__WORK ITEM__
Lines from the beginning of the data through the line containing "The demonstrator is" are to be copied exactly, with no other line included.

__STORED DATA__

+++

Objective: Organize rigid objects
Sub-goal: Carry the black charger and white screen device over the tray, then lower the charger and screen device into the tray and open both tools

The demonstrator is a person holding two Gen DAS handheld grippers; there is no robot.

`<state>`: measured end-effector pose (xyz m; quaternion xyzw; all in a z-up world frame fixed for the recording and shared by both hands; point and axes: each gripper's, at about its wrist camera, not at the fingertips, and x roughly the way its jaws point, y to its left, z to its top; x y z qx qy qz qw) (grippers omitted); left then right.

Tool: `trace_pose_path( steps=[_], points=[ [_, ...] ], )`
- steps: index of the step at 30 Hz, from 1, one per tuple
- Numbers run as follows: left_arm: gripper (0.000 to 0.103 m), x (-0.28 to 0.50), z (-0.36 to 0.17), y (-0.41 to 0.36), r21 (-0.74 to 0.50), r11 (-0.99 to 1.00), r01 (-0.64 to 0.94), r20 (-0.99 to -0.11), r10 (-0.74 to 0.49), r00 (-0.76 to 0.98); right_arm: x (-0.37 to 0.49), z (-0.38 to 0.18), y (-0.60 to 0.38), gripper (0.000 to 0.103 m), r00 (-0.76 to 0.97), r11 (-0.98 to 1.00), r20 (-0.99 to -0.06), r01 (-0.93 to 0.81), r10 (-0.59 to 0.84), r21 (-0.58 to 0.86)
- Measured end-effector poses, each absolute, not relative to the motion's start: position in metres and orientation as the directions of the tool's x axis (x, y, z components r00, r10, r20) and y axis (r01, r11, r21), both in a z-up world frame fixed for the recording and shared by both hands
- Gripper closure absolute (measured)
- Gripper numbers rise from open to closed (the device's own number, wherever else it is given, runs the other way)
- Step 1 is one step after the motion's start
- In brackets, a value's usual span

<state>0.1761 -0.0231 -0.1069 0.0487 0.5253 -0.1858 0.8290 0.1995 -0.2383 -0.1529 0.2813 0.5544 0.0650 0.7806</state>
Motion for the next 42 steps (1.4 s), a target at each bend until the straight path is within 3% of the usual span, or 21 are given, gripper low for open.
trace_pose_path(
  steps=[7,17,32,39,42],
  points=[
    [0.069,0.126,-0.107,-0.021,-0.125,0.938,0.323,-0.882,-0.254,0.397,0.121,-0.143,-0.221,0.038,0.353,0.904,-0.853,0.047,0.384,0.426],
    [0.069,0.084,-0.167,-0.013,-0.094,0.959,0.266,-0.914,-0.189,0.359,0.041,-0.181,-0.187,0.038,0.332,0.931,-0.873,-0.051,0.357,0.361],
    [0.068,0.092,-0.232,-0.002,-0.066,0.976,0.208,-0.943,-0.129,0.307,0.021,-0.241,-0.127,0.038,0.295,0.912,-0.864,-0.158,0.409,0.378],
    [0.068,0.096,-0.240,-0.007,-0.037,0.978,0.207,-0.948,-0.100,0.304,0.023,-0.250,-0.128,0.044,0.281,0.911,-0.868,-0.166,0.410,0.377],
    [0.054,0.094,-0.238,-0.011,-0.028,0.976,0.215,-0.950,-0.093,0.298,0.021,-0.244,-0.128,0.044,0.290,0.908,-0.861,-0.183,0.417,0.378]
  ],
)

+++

__SOLUTION TO THIS EXERCISE__
Objective: Organize rigid objects
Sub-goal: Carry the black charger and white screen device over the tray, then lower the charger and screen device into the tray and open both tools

The demonstrator is a person holding two Gen DAS handheld grippers; there is no robot.

What has been written completes the answer.